When the specification came out of draft things like the broken box model, improper float behaviors and a whole host of other things became apparent - but fixing it would have broken three years+ worth of people coding to the broken model based on the draft specification... This is why IE6 added the doctype 'standards mode' trigger in the first place. Even with that trigger there are still errors and problems we code around...


Draft means not for production code - end of story. GET USED TO IT. It's like the retards who bitch about beta's being buggy. SAME THING.

It's also what -moz and -webkit means; If it was ready for real use on websites, it would be called by it's real name and not prefixed.

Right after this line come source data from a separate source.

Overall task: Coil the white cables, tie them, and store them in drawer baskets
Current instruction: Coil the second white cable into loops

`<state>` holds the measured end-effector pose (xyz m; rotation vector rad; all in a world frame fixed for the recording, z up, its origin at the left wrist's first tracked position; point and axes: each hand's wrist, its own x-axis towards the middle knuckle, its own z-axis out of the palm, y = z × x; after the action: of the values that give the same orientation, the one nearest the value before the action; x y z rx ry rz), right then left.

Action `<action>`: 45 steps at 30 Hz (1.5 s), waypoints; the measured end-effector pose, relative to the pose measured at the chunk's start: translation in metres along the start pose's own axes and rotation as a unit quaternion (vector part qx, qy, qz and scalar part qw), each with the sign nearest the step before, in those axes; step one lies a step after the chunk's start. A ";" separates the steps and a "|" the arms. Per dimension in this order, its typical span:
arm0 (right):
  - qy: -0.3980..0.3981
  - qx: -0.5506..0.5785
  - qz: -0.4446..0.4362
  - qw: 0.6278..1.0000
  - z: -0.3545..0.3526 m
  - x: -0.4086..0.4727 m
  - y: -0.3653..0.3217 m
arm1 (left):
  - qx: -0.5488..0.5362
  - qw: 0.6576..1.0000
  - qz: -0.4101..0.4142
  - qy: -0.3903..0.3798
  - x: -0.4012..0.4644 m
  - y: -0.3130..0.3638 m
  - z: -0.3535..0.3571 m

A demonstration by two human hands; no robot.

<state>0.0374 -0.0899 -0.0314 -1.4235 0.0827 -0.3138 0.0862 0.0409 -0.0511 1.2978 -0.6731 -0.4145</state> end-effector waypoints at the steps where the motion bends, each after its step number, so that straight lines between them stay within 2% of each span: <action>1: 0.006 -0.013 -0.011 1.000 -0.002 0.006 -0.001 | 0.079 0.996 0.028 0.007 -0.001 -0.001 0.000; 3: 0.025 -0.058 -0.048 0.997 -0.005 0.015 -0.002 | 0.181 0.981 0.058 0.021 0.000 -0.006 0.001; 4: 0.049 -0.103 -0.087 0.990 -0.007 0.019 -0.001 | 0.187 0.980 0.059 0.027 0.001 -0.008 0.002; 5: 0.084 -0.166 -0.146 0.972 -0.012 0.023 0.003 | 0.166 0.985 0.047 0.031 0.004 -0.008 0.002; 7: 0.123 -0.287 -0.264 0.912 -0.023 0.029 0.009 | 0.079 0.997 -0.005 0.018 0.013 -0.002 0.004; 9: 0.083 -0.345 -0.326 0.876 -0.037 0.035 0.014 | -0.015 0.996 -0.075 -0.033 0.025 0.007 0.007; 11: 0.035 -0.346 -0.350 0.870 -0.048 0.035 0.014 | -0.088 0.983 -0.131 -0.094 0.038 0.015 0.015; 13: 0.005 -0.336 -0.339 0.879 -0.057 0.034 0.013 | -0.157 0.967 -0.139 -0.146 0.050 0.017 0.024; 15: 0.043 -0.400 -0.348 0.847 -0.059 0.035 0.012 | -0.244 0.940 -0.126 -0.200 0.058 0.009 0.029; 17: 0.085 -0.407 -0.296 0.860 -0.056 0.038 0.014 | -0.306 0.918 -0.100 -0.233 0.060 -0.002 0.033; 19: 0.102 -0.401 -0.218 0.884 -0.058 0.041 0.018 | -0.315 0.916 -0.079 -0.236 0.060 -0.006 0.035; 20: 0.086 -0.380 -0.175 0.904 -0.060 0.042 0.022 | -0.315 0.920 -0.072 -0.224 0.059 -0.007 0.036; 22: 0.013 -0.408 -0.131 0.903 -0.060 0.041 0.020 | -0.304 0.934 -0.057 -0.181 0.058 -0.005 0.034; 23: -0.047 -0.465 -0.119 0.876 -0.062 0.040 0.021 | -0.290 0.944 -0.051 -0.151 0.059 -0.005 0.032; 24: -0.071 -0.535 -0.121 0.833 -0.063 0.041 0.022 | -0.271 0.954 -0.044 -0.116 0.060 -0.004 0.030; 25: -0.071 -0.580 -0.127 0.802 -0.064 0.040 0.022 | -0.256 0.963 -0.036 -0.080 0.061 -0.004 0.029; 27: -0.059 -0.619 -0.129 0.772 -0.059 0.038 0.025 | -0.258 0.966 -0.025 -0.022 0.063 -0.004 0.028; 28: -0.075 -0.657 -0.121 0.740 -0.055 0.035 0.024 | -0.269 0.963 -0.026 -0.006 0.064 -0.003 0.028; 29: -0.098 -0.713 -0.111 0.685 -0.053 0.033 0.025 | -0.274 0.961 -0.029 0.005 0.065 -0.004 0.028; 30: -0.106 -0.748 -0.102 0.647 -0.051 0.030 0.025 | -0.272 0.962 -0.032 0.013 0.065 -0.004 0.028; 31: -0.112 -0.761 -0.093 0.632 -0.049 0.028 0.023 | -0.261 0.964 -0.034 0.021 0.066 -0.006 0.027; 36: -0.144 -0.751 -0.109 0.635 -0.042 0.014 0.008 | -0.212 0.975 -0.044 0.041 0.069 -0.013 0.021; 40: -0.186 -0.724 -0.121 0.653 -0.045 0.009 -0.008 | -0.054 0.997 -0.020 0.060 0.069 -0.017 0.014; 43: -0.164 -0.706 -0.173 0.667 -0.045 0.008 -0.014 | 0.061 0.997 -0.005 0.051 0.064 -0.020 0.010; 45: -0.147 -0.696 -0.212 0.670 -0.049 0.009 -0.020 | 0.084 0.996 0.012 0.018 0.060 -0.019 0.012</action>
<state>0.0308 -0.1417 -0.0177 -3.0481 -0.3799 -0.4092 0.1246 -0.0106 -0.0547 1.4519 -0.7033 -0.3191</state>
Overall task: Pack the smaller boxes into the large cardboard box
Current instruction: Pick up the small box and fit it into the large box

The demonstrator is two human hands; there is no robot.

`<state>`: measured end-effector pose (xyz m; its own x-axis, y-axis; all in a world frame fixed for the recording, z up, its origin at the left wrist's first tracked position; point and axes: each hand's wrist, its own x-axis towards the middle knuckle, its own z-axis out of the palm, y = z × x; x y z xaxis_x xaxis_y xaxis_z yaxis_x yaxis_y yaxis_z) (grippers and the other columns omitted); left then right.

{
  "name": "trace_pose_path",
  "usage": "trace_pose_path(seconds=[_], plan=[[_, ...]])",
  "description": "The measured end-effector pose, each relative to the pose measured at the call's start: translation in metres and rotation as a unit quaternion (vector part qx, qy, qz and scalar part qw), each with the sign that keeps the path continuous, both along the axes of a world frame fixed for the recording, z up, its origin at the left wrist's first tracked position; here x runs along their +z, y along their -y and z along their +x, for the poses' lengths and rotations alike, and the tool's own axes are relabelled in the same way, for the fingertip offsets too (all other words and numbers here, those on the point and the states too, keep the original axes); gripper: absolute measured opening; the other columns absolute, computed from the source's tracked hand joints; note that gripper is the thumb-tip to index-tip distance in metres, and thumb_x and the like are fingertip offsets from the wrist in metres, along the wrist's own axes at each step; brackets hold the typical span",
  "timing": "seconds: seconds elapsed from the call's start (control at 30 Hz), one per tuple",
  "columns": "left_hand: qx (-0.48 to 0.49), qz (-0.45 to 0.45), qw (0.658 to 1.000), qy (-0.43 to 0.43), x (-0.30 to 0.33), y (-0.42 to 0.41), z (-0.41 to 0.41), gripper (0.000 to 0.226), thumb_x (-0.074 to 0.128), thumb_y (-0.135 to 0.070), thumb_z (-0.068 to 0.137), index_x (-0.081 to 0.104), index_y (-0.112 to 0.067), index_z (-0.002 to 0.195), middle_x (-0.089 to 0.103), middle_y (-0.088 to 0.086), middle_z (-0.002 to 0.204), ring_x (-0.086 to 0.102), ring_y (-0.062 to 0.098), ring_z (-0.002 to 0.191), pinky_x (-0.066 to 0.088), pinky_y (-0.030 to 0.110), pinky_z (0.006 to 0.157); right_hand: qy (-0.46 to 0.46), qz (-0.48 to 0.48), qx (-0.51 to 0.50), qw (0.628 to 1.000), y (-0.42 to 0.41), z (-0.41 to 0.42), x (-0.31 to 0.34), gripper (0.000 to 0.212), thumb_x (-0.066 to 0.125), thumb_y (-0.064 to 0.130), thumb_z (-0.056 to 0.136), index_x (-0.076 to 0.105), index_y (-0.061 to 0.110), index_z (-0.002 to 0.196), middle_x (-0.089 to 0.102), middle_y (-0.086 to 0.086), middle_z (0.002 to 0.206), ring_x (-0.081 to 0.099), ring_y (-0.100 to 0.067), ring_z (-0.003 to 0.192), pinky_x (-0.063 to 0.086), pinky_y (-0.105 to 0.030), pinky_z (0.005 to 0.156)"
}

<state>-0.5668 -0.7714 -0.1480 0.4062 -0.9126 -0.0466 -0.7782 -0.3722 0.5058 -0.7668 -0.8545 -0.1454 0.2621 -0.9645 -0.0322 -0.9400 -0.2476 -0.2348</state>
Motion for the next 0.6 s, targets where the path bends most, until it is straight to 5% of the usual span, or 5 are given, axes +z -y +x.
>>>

Draft is for playing around with to see what might be possible someday, and for testing to make suggestions before it goes final - NOT for making production code!!!

Besides apart from SVG and text-shadow (which in most cases the latter just makes **** harder to read) there isn't a damned thing you mentioned that cannot be done in HTML4/CSS2 via techniques like sliding doors - hell, MOST of the time you'll still want sliding doors instead of the auto-rounding of corners if you want gradients, control over the aliasing, or anything fancier than 'ooh look, I cut one corner off'.

Though it's funny you mention SVG since IE had SVG support BEFORE any other browser thanks to an Adobe plugin - **** like that is what plugins are FOR!

It's just Adobe dropped it like a hot potato when nobody gave a flying fig about SVG for six years so they bought out the owner of it's competitor - Macromedia. Moment they owned Flash... SVG became a discontinued second class citizen.

ONLY reason we got a new version in Jan '09 was because of a security hole. Even the 2005 release was a bugfix and it hasn't seen a real update since 2001.

IE is able to support SVG, you just need to write a activeX plugin to handle it.